### PROBLEM TO WORK ON
Give back the data below word for word. Any image in it should be left out.

### INFORMATION PROVIDED
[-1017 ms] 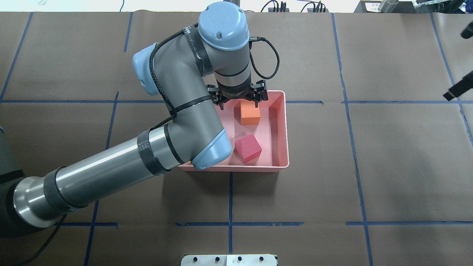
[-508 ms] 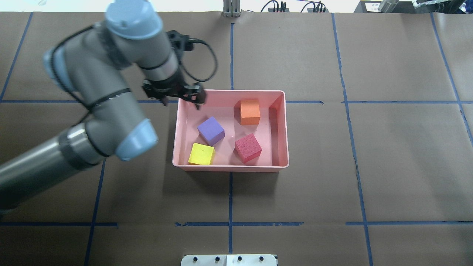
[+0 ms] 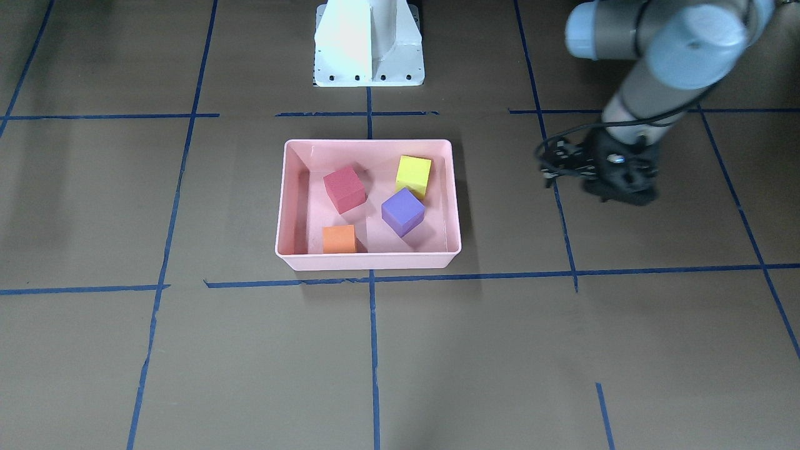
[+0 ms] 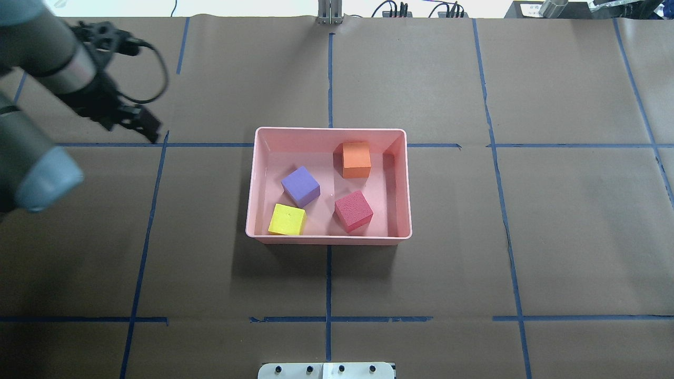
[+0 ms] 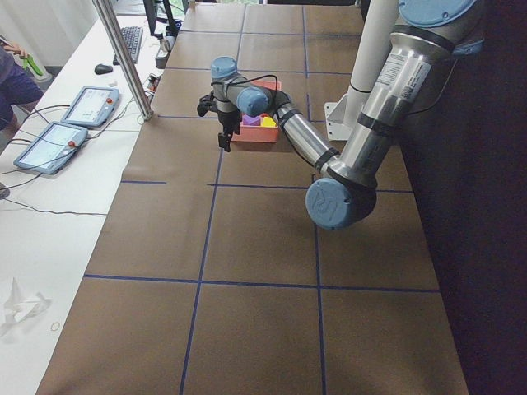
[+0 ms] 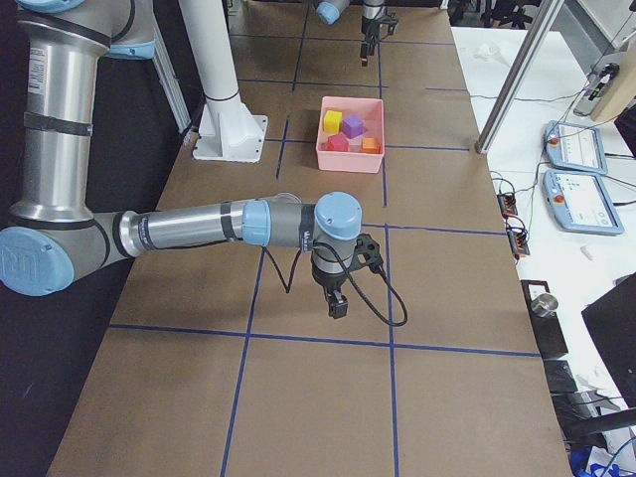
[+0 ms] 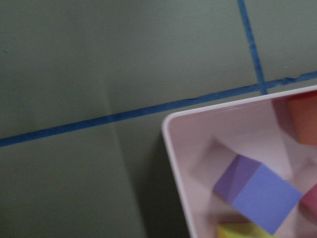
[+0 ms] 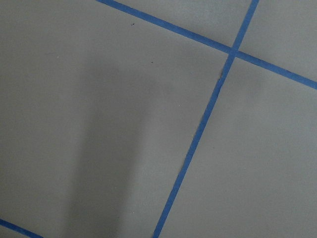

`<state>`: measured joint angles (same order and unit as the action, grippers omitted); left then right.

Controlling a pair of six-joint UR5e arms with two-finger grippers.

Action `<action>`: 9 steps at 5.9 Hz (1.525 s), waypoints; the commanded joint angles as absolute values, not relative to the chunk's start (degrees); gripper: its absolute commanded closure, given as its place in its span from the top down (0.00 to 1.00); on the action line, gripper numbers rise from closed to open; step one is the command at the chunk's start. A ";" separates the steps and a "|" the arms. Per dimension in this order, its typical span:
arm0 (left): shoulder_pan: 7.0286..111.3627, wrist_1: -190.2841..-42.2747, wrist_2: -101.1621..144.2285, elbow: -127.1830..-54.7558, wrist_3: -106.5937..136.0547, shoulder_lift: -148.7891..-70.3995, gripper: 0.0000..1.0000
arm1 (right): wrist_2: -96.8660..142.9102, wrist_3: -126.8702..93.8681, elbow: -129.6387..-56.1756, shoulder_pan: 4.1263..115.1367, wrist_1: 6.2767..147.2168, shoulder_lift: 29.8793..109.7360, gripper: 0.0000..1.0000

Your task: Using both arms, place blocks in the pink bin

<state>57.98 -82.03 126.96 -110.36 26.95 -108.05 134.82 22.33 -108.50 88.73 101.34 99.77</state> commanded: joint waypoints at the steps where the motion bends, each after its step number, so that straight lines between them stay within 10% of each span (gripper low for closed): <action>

### EXERCISE SOLUTION
[-1017 ms] 
[-508 ms] 
[+0 ms] 
[+0 ms] 
[+0 ms] 
[+0 ms] 
[+0 ms] 
[+0 ms] 

`<state>`: measured joint angles (same order and unit as the action, grippers omitted); left then right.

Controlling a pair of six-joint UR5e arms with two-finger grippers.

Action `<action>`: 9 steps at 5.9 Hz (1.525 s), waypoints; the commanded joint angles as absolute values, not relative to the chunk's start (degrees); gripper: its absolute commanded closure, given as its place in its span from the top down (0.00 to 1.00); on the action line, gripper numbers rise from closed to open; step one is the command at the chunk's start. A ";" separates the steps and a "|" the arms. Per dimension in this order, its typical span:
arm0 (left): shoulder_pan: 7.0286..111.3627, wrist_1: -190.2841..-42.2747, wrist_2: -101.1621..144.2285, elbow: -127.1830..-54.7558, wrist_3: -106.5937..136.0547, shoulder_lift: -148.7891..-70.3995, gripper: 0.0000..1.0000
arm1 (right): wrist_2: -96.8660..142.9102, wrist_3: -126.8702..93.8681, elbow: -129.6387..-56.1756, shoulder_pan: 4.1263..115.1367, wrist_1: 6.2767..147.2168, shoulder_lift: 29.8793..109.7360, gripper: 0.0000..1.0000

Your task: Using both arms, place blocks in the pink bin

<state>57.98 -82.03 126.96 -110.36 26.95 -108.05 134.82 22.33 -108.50 88.73 101.34 99.77</state> commanded: joint waypoints at the steps where the motion bends, each after its step number, so that straight lines between them stay within 10% of each span (gripper low for closed): <action>

The output has nothing more to it.